Стол — отделение, стол — отделение... На столах делят хлеб. Делят как положено: один отвернулся, другой тычет пальцем в пайку, орет:
— Кому?
— Селезневу, — говорит отвернувшийся.
— Кому?
— Прохоренко...
Все честь по чести. Никто не обижается.
— Кому?
— Отставить! — Кацуба, кто ж еще?! — Это еще что за жмурки? — А голос такой противный — хуже некуда.
— Чтобы по справедливости, товарищ старшина.
— Хорошенькая «справедливость»! Сами себе не доверяете. Еще раз увижу — два часа строевой...
* * *
— Курсант Чеботарь, подъем!
Кацуба стоит у верхней койки Чеботаря с часами в руке и засекает время. Это уже после отбоя-то! Бедный Чеботарь в одних трусах неуклюже спрыгивает с койки и лихорадочно начинает одеваться. Все у него валится из рук, пряжка ремня на боку, две пуговицы отлетели, ширинка не застегнута...

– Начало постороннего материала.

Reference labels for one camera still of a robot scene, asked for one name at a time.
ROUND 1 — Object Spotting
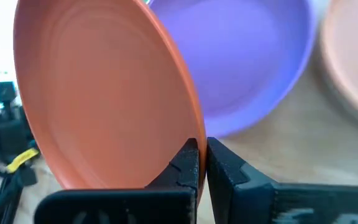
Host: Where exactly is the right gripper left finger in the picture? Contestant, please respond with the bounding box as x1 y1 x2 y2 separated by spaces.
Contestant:
34 138 200 224

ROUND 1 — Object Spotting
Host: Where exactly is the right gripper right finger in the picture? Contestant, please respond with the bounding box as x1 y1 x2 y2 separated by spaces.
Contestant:
206 137 358 224

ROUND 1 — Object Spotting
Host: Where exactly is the orange round plate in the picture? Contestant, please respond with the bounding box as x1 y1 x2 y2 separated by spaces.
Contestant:
12 0 208 206

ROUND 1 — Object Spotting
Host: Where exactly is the purple round plate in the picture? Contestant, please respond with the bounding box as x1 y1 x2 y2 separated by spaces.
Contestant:
149 0 318 139

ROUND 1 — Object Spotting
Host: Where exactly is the black cable bundle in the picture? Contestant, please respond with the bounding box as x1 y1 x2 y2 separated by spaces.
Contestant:
0 172 24 224

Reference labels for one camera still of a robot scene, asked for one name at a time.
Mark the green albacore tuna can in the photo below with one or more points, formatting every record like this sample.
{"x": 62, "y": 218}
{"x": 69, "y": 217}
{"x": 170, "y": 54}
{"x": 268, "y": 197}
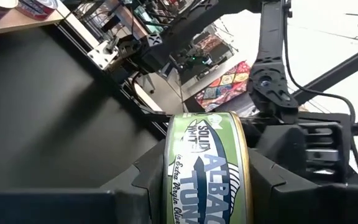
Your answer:
{"x": 207, "y": 171}

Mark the white metal corner bracket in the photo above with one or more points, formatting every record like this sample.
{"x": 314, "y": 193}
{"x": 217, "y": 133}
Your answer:
{"x": 102, "y": 56}

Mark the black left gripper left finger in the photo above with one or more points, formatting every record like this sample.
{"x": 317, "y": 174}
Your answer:
{"x": 73, "y": 207}

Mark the black table edge rail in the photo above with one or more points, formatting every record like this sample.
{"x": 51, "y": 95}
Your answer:
{"x": 126, "y": 90}

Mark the wooden background desk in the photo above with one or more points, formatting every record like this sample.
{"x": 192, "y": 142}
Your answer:
{"x": 129, "y": 18}

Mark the red seafood can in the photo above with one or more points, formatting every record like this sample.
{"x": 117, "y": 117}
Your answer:
{"x": 33, "y": 9}

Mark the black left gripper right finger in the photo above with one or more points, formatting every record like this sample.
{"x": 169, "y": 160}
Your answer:
{"x": 306, "y": 205}

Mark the colourful patchwork cloth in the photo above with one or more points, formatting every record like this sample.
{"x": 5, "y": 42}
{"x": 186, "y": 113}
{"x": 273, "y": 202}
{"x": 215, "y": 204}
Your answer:
{"x": 225, "y": 87}

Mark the white wooden shelf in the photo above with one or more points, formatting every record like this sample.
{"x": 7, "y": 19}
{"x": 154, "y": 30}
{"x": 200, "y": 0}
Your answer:
{"x": 26, "y": 22}

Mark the black rig frame strut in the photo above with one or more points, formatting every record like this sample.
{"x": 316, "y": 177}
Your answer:
{"x": 337, "y": 73}

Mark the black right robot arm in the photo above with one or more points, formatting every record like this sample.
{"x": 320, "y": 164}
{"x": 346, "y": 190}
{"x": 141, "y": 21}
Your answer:
{"x": 269, "y": 46}

— Неплохо, — говорит Кацуба, глядя на часы. — Курсант Чеботарь, отбой! — И снова засекает время.
Чеботарь поспешно начинает раздеваться и складывать обмундирование. Гимнастерку — так, бриджи — так, портянки обернуть вокруг голенищ... И под одеяло!
— Курсант Чеботарь, подъем!
И все с самого начала.
Мокрый от напряжения, с искаженным от бессильной ярости лицом, одетый Чеботарь вытягивается перед Кацубой.
— Отбой!
Мгновенно раздевшись, измученный Чеботарь буквально вспархивает в свою койку. Ненавистью к Кацубе горят его глаза из-под одеяла.
— Прекрасно, — говорит Кацуба и прячет часы. — Вы способный человек, товарищ Чеботарь. Неплохо потренировались, верно? И не нужно слов благодарности. Я же знаю, они у вас в сердце. А я только выполняю свой долг. Так что благодарить меня не за что. Вы теперь поняли, как нужно ложиться после команды «отбой»? Спите спокойно. И пусть вам приснится что-нибудь вкусное...
Ну, прямо инквизитор какой-то! Чеботарь ему это запомнит!
* * *
Кацуба живет в каптерке, среди стеллажей с чистым нательным бельем, сапогами, шинелями, гимнастерками. Стол, стул и обычная курсантская железная койка. Висят танкистский китель Кацубы с гвардейским значком и фуражечка с черным околышем. Чистенько, как в девичьей светелке.
За столом сидит Кацуба в нижней рубашке, в галифе и тапочках на босу ногу. Заполняет какие-то ведомости, чертит график, составляет служебную записку в строевой отдел...
Услышал, как кто-то вошел в предбанник эскадрильи, и посмотрел на часы. Первый час ночи. Слышно, как дневальный залопотал:
— Товарищ капитан! За время вашего отсутствия...
— Ладно тебе... Тихо, тихо. Старшина спит?
— Никак нет, товарищ капитан. Только что выходили...
Раздался стук в дверь.
— Да, да, — сказал Кацуба. — Не заперто.
Вошел командир эскадрильи капитан Хижняк. Усталый, в стареньком стираном комбинезоне, с шлемофоном на поясе и планшетом через плечо.
— Не спите, старшина?
— Никак нет, товарищ капитан. Проходите, пожалуйста.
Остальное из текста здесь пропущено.